ASSIGNMENT
Set down the data again in full, keeping every line exactly as it is.

SOURCE MATERIAL
____________

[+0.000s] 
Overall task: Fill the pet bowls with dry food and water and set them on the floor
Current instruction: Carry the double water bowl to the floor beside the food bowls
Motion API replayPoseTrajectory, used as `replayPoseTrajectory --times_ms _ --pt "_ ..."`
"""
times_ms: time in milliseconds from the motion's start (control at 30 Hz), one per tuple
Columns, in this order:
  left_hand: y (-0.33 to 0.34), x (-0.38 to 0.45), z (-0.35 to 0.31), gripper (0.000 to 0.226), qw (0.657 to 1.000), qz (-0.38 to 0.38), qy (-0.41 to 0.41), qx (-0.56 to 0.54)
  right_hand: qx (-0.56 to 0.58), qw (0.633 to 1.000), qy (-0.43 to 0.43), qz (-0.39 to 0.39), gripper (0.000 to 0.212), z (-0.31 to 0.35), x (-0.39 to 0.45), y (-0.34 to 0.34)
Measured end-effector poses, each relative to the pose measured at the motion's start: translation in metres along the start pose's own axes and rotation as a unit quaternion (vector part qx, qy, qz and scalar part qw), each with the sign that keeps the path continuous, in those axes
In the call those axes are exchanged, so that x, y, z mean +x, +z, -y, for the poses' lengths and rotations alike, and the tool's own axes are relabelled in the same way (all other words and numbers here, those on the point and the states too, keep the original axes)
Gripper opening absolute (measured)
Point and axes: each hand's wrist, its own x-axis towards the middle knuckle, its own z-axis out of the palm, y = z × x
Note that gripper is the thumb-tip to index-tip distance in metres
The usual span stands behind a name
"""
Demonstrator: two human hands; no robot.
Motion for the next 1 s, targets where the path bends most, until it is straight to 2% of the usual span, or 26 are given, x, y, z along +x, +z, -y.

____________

TASK SOLUTION
[+0.000s] 
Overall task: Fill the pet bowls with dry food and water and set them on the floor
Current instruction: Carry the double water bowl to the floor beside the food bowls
Motion API replayPoseTrajectory, used as `replayPoseTrajectory --times_ms _ --pt "_ ..."`
"""
times_ms: time in milliseconds from the motion's start (control at 30 Hz), one per tuple
Columns, in this order:
  left_hand: y (-0.33 to 0.34), x (-0.38 to 0.45), z (-0.35 to 0.31), gripper (0.000 to 0.226), qw (0.657 to 1.000), qz (-0.38 to 0.38), qy (-0.41 to 0.41), qx (-0.56 to 0.54)
  right_hand: qx (-0.56 to 0.58), qw (0.633 to 1.000), qy (-0.43 to 0.43), qz (-0.39 to 0.39), gripper (0.000 to 0.212), z (-0.31 to 0.35), x (-0.39 to 0.45), y (-0.34 to 0.34)
Measured end-effector poses, each relative to the pose measured at the motion's start: translation in metres along the start pose's own axes and rotation as a unit quaternion (vector part qx, qy, qz and scalar part qw), each with the sign that keeps the path continuous, in those axes
In the call those axes are exchanged, so that x, y, z mean +x, +z, -y, for the poses' lengths and rotations alike, and the tool's own axes are relabelled in the same way (all other words and numbers here, those on the point and the states too, keep the original axes)
Gripper opening absolute (measured)
Point and axes: each hand's wrist, its own x-axis towards the middle knuckle, its own z-axis out of the palm, y = z × x
Note that gripper is the thumb-tip to index-tip distance in metres
The usual span stands behind a name
"""
Demonstrator: two human hands; no robot.
Motion for the next 1 s, targets where the path bends most, until it is straight to 2% of the usual span, or 26 are given, x, y, z along +x, +z, -y.

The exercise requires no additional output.